PROBLEM → Show every line of the records below that contains the word "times".

INFORMATION SUPPLIED →
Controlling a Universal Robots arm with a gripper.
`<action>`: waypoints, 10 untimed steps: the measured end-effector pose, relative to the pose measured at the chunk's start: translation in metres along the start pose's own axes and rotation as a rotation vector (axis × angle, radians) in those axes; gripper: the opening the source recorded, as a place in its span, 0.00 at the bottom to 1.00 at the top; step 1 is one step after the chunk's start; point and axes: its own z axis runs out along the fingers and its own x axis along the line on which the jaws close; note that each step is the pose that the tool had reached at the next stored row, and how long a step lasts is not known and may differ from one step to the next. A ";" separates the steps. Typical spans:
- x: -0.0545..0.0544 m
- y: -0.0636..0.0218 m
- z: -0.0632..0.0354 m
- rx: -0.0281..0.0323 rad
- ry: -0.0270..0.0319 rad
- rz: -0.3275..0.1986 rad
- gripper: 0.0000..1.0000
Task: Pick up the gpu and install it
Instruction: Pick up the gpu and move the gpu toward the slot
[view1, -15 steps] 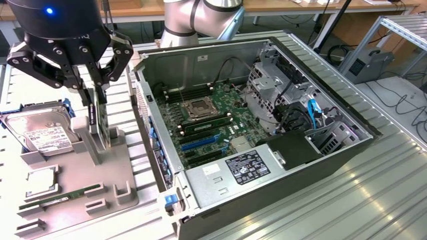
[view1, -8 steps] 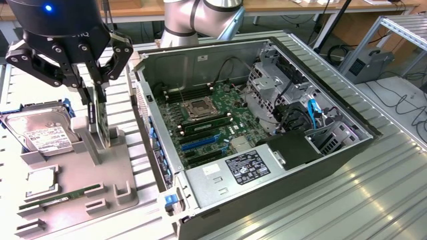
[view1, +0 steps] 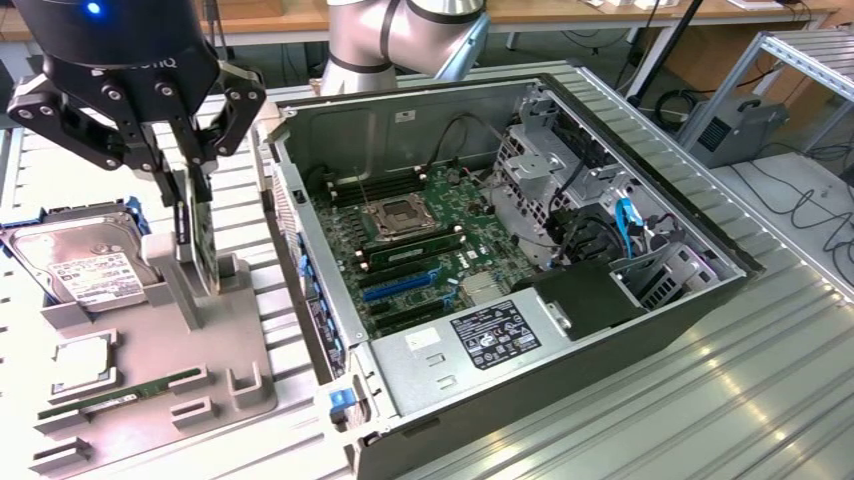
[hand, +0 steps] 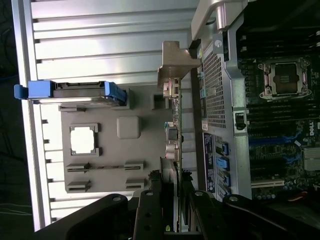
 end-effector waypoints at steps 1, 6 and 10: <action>0.000 0.0000 -0.0004 0.0000 0.0000 0.000 0.26; 0.000 0.0001 -0.0022 0.0000 0.0000 0.000 0.26; 0.000 0.0002 -0.0040 0.0000 0.0000 0.000 0.26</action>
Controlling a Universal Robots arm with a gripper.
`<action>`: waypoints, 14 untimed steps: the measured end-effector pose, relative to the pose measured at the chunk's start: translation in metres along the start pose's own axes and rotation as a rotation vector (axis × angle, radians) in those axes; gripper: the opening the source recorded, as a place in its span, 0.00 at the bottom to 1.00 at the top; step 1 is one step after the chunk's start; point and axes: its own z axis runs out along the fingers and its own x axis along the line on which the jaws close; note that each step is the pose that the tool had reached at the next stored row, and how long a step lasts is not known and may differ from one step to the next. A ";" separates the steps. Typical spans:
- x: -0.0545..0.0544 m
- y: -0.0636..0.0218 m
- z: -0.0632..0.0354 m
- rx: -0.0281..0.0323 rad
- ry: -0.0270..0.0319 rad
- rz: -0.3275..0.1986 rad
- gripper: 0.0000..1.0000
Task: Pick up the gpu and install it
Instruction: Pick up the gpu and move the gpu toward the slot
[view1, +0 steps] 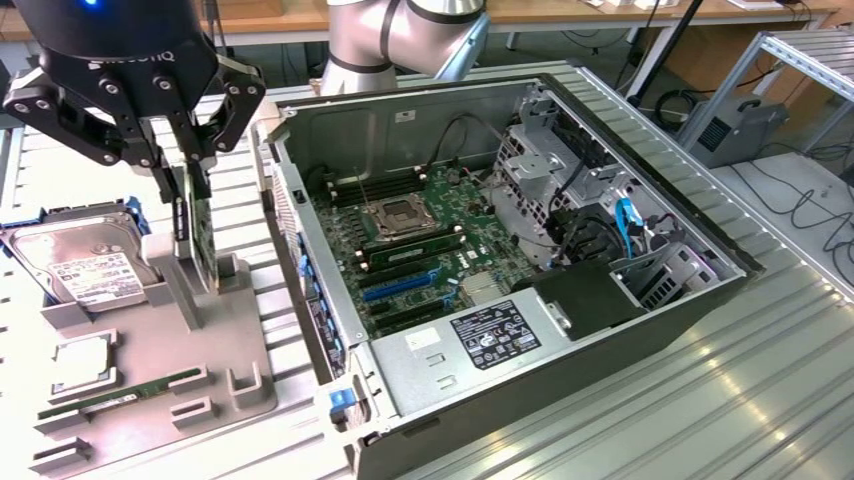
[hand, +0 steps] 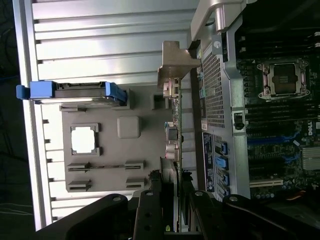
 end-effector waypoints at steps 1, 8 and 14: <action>0.000 0.0000 -0.0004 0.0000 0.0000 0.000 0.26; 0.000 0.0002 -0.0033 -0.0001 -0.0001 0.000 0.26; -0.001 0.0002 -0.0034 0.0000 0.0000 0.000 0.26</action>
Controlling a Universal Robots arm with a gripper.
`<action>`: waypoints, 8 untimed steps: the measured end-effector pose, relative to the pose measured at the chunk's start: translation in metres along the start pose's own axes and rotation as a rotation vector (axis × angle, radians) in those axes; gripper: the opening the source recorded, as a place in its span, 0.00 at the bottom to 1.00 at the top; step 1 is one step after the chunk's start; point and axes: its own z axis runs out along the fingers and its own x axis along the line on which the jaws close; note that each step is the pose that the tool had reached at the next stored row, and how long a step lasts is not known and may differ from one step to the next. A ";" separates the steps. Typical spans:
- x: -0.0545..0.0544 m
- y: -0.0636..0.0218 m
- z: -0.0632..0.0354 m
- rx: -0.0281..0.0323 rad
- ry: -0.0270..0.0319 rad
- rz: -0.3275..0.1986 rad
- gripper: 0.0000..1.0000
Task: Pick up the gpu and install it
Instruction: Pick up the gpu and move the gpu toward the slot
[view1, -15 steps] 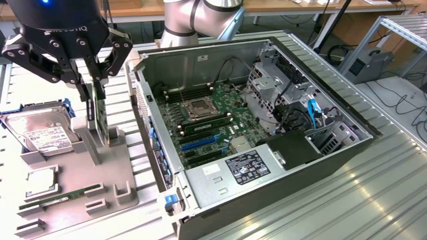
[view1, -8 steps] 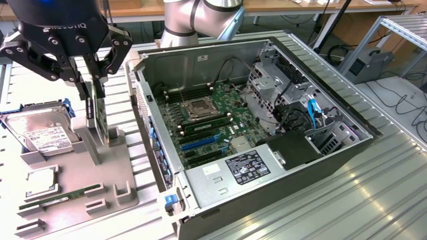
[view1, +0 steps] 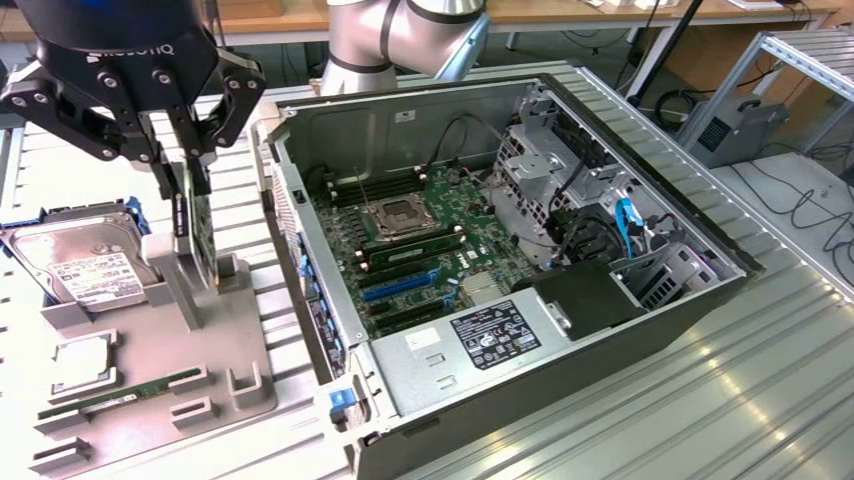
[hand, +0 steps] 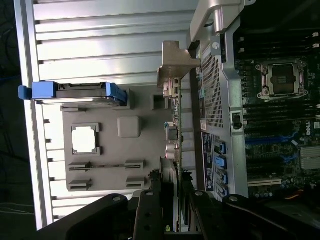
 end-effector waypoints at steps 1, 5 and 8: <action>0.000 0.0000 0.0000 0.0001 0.0000 0.000 0.26; -0.002 0.0002 0.0001 0.0000 -0.0001 0.000 0.26; -0.003 0.0002 0.0001 -0.0001 0.0000 0.000 0.26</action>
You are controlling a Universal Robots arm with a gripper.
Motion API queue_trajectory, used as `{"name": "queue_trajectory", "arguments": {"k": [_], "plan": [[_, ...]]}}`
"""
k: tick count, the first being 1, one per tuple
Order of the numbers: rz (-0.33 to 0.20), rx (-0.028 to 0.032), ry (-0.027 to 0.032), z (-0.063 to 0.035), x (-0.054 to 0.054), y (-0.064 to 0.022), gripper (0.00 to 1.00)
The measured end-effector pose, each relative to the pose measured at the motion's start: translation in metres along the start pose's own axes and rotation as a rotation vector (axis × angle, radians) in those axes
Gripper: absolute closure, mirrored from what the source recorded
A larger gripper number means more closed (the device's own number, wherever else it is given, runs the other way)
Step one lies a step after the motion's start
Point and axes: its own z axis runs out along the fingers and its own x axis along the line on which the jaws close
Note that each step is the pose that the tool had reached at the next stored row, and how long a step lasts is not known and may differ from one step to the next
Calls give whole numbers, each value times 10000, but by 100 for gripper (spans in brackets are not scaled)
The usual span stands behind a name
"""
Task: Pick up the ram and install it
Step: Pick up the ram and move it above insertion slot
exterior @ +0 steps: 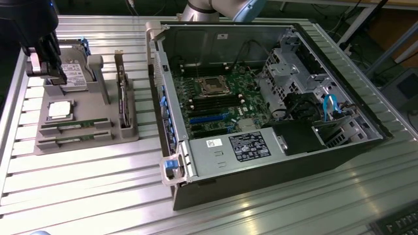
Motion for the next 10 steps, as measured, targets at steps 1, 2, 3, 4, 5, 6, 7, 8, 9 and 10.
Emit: {"name": "queue_trajectory", "arguments": {"k": [1,2,3,4,5,6,7,8,9,10], "plan": [[1,0,0,0,0,0,89],[1,-1,0,0,0,0,89],[1,-1,0,-1,0,0,89],[0,-1,0,0,0,0,89],[0,-1,1,-1,-1,1,89],[0,-1,0,0,-1,4,89],[1,0,-1,0,-1,5,89],[1,-1,-1,0,-1,7,83],[1,-1,-1,0,-1,8,80],[0,-1,-1,0,-1,8,71]]}}
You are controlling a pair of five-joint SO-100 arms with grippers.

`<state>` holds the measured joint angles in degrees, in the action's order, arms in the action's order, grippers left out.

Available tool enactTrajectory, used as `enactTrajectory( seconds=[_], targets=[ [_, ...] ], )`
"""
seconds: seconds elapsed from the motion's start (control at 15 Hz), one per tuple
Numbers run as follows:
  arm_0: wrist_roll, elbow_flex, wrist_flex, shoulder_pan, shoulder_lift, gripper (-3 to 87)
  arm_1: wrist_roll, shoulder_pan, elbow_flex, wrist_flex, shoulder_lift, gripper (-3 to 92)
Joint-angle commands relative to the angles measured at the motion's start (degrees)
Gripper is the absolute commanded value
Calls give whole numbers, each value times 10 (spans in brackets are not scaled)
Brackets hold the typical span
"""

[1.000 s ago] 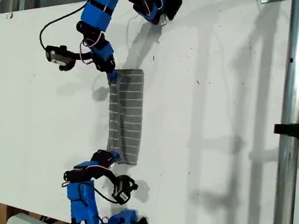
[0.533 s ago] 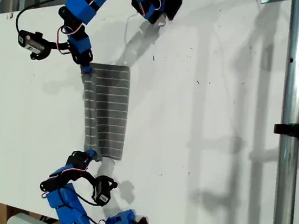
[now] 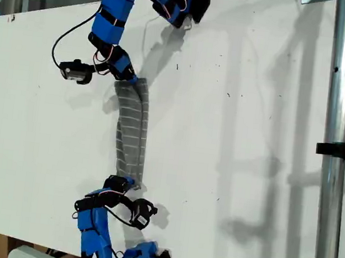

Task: Grasp corners of a towel and fold twice.

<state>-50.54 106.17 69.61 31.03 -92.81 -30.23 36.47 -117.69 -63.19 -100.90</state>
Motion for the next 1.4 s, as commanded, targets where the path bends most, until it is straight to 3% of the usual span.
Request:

ANSWER SPACE →
Calls give whole numbers, each value times 10000, but by 100 for gripper (spans in brackets are not scaled)
Calls give whole numbers, each value times 10 (spans in brackets are not scaled)

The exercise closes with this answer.